Information provided =
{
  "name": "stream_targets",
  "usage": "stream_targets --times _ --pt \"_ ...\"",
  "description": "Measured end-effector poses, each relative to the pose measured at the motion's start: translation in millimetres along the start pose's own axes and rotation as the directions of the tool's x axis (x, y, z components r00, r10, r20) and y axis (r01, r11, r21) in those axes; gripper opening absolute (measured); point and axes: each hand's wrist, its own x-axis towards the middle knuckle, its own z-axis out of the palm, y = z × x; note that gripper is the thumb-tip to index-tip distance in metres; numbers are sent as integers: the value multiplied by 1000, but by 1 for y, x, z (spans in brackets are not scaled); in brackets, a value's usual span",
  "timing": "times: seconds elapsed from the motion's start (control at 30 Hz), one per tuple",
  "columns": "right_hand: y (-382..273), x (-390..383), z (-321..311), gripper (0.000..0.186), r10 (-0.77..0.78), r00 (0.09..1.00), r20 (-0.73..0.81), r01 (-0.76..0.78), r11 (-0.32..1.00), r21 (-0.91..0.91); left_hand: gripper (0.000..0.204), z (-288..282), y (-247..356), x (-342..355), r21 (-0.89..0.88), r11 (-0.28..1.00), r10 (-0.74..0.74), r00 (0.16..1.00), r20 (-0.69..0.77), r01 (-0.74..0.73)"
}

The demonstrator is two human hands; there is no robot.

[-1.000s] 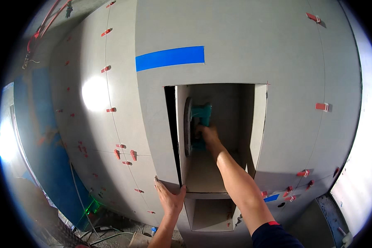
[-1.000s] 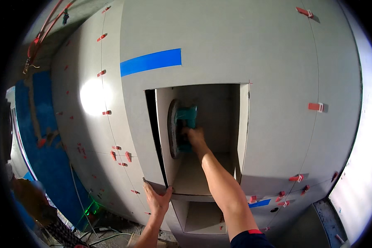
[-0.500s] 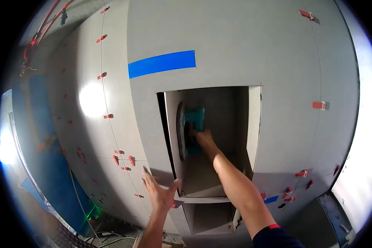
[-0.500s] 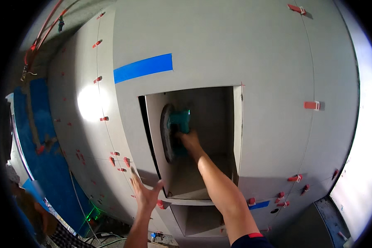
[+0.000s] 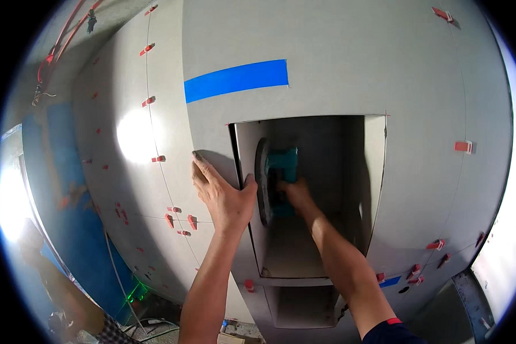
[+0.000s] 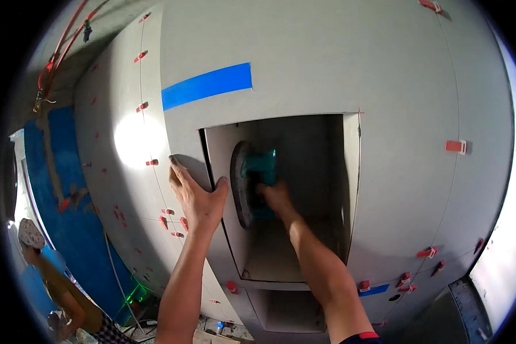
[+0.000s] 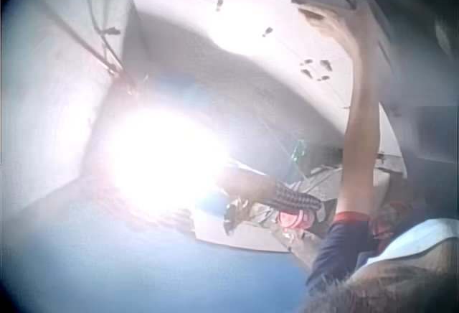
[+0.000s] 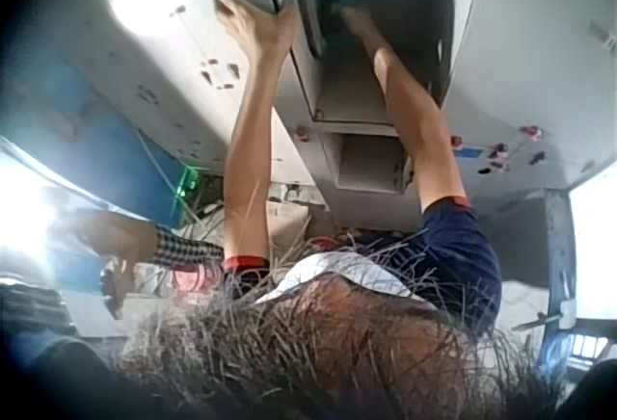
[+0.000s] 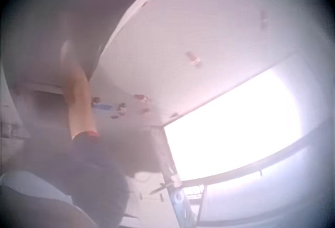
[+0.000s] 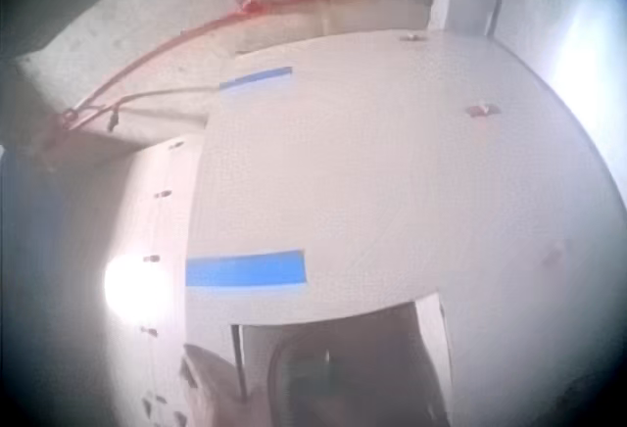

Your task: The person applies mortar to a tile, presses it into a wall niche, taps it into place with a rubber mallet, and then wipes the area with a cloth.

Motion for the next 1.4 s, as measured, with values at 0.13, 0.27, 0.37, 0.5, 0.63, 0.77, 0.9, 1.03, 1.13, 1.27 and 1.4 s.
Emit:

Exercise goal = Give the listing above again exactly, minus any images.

Result of the task =
{
  "name": "stream_targets",
  "usage": "stream_targets --times _ --pt \"_ ...\"",
  "description": "Measured end-effector poses, each relative to the pose measured at the motion's start: translation in millimetres along the start pose's own axes and rotation as the directions of the tool's x axis (x, y, z components r00, r10, r20) and y axis (r01, r11, r21) in those axes; gripper opening absolute (measured); point and axes: each hand's wrist, its own x-axis towards the middle knuckle, its own z-axis out of the palm, y = z × x; note that gripper is the thumb-tip to index-tip distance in metres; numbers are sent as integers: the value multiplied by 1000, but by 1 for y, x, z (spans in brackets are not scaled); in brackets, a value's usual span",
  "timing": "times: seconds elapsed from the motion's start (control at 30 Hz), one per tuple",
  "columns": "right_hand: y (-382..273), x (-390..383), z (-321..311), gripper (0.000..0.186), r10 (-0.77..0.78), r00 (0.09..1.00), r20 (-0.73..0.81), r01 (-0.76..0.78), r11 (-0.32..1.00), r21 (-0.91..0.91); left_hand: gripper (0.000..0.204), z (-288..282), y (-247..356), x (-342..355), r21 (-0.89..0.88), r11 (-0.28..1.00), r10 (-0.74..0.74), r00 (0.16..1.00), r20 (-0.69..0.77), r01 (-0.74..0.73)"
}

The demonstrator is two human hands; there is no robot.

[-1.000s] 
[-1.000s] 
[-0.500s] 
[-0.500s] 
[+0.000s] 
[+0.000s] 
[+0.000s] 
[+0.000s] 
[+0.000s] 
[+0.000s] 

Your task: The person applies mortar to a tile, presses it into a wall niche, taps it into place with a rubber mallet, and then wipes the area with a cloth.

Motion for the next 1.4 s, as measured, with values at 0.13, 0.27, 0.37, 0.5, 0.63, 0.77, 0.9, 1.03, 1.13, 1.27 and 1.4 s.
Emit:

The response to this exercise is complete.